The whole listing is to be given again without alteration, except that its pictures are dropped.

[[ Given material open ]]

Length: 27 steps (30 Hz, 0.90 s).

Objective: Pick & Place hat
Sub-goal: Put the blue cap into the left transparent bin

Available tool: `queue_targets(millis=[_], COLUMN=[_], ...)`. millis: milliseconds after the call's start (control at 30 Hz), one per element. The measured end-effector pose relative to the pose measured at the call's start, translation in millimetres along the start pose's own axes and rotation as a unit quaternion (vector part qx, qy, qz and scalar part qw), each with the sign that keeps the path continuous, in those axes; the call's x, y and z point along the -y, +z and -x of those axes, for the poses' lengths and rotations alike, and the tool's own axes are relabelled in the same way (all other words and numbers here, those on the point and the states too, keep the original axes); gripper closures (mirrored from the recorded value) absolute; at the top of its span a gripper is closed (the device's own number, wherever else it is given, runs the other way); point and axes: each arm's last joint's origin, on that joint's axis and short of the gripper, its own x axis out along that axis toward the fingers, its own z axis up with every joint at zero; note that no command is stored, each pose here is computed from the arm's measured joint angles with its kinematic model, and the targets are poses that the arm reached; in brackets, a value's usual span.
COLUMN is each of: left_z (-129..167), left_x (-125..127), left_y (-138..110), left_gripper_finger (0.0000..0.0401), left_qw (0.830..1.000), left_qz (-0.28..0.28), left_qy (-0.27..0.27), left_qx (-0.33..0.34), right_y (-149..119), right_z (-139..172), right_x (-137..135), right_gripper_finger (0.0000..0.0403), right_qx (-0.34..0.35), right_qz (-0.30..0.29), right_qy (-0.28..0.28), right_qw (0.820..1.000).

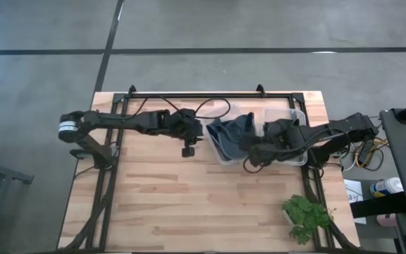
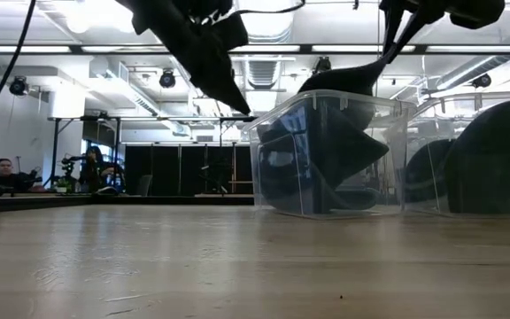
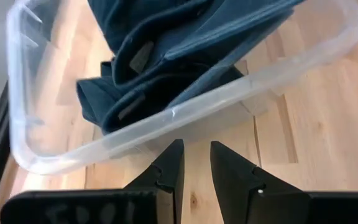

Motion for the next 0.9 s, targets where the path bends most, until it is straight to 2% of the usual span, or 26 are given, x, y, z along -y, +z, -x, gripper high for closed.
queue_targets(millis=[200, 400, 533, 767, 900], left_z=[27.8, 48.8, 50.5, 41.9, 33.3], left_x=[-2.3, -4.2, -4.3, -4.0, -2.8], left_y=[8.4, 12.8, 13.0, 10.7, 5.0], left_gripper_finger=[0.0328, 0.0328, 0.0328, 0.0328, 0.0328], left_qw=[0.999, 0.997, 0.997, 0.998, 0.999], left_qz=[-0.001, 0.001, 0.003, 0.008, 0.011], left_qy=[0.012, 0.027, 0.028, 0.026, 0.020], left_qx=[0.042, 0.070, 0.072, 0.056, 0.025], right_y=[8.5, 15.0, 14.9, 11.2, 8.4], right_z=[10.9, 9.0, -4.2, -41.8, -55.4], right_x=[-2.5, -5.2, -15.4, -29.6, -38.6], right_gripper_finger=[0.0389, 0.0390, 0.0390, 0.0390, 0.0390], right_qx=[0.022, 0.018, 0.007, -0.019, -0.032], right_qz=[-0.020, -0.018, -0.003, 0.038, 0.052], right_qy=[0.049, 0.057, 0.056, -0.005, 0.000], right_qw=[0.998, 0.998, 0.998, 0.999, 0.998])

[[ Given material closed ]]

## Answer to this task
Length: 27 steps (30 Hz, 0.90 s).

Objective: Pick & Place hat
Sub-goal: Put the blue cap into the left transparent bin

Available tool: `queue_targets(millis=[_], COLUMN=[_], ...)`. millis: milliseconds after the call's start (control at 30 Hz), one per element. The measured end-effector pose relative to the pose measured at the call's start, translation in millimetres along the start pose's own axes and rotation as a unit quaternion (vector part qx, qy, qz and scalar part qw), each with the sign that keeps the path continuous, in those axes; the call's x, y and z point along the -y, +z and -x of those axes, for the poses' lengths and rotations alike, and the tool's own axes are relabelled in the same way (all other words and numbers here, those on the point and the states too, keep the original axes); gripper closures (mirrored from the recorded value) absolute; at the top of its span a gripper is closed (the device's own number, wherever else it is given, runs the other way); point and axes: each arm's last joint's origin, on that joint's axis and short of the gripper, its own x axis out along that axis toward the fingers, its own z axis up with every joint at zero; note that no command is stored, each pose here is computed from the arm's measured joint angles with its kinematic model, and the targets are poses that the arm reached; in brackets, a value's usual span.
COLUMN is each of: left_z (-129..167), left_x (-125..127), left_y (-138..110), left_gripper_finger (0.0000..0.0401), left_qw (0.830..1.000), left_qz (-0.28..0.28), left_qy (-0.27..0.27), left_qx (-0.33..0.34), right_y (-149..119), right_z (-139..172), right_x (-137..135), right_gripper_finger (0.0000..0.0403), right_qx (-0.34..0.35), right_qz (-0.30..0.29), right_qy (-0.28..0.28), right_qw (0.820..1.000).


Motion for the next 0.9 s, targets where the path bends most, until it is straight to 2% of the usual span, or 26 are given, x, y, z along -y, +z, -x, gripper high for closed.
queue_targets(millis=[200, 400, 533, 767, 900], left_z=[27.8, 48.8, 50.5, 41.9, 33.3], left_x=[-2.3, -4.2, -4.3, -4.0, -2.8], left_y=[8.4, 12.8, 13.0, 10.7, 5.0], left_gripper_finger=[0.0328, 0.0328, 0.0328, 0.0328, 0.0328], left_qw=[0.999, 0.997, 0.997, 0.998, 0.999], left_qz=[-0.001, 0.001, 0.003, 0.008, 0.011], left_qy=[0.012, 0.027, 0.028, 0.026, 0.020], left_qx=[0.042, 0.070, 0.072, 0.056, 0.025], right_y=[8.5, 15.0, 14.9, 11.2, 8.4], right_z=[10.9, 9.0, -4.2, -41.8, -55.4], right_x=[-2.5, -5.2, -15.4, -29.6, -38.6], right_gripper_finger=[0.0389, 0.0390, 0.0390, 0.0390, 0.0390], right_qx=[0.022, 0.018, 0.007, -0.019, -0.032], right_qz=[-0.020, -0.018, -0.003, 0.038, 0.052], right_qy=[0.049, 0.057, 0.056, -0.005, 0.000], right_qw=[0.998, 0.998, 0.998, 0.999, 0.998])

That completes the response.